%%

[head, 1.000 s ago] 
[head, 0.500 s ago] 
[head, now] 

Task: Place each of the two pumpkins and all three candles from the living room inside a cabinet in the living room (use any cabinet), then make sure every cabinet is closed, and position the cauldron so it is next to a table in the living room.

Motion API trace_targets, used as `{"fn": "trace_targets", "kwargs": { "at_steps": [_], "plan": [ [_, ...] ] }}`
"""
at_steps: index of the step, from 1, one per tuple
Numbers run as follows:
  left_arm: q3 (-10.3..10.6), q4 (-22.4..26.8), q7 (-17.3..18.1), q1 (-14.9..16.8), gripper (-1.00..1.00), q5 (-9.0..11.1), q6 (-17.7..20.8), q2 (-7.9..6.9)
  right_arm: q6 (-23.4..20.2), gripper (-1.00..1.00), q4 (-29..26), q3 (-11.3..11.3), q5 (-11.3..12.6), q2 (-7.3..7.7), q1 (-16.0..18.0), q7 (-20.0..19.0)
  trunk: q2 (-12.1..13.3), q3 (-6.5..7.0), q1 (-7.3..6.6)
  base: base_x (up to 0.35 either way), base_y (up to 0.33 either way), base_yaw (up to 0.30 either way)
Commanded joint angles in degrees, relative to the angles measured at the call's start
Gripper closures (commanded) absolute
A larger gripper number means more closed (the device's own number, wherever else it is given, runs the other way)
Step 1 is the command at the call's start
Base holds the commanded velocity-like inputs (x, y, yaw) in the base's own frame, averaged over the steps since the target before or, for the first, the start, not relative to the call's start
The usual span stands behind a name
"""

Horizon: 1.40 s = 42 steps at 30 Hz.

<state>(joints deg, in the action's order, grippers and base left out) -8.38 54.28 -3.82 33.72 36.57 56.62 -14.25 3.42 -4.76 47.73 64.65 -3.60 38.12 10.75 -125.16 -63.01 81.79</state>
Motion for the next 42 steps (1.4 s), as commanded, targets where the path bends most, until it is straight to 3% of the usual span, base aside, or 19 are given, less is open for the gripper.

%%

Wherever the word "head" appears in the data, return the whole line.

[head, 1.000 s ago] 
[head, 0.500 s ago] 
[head, now] 

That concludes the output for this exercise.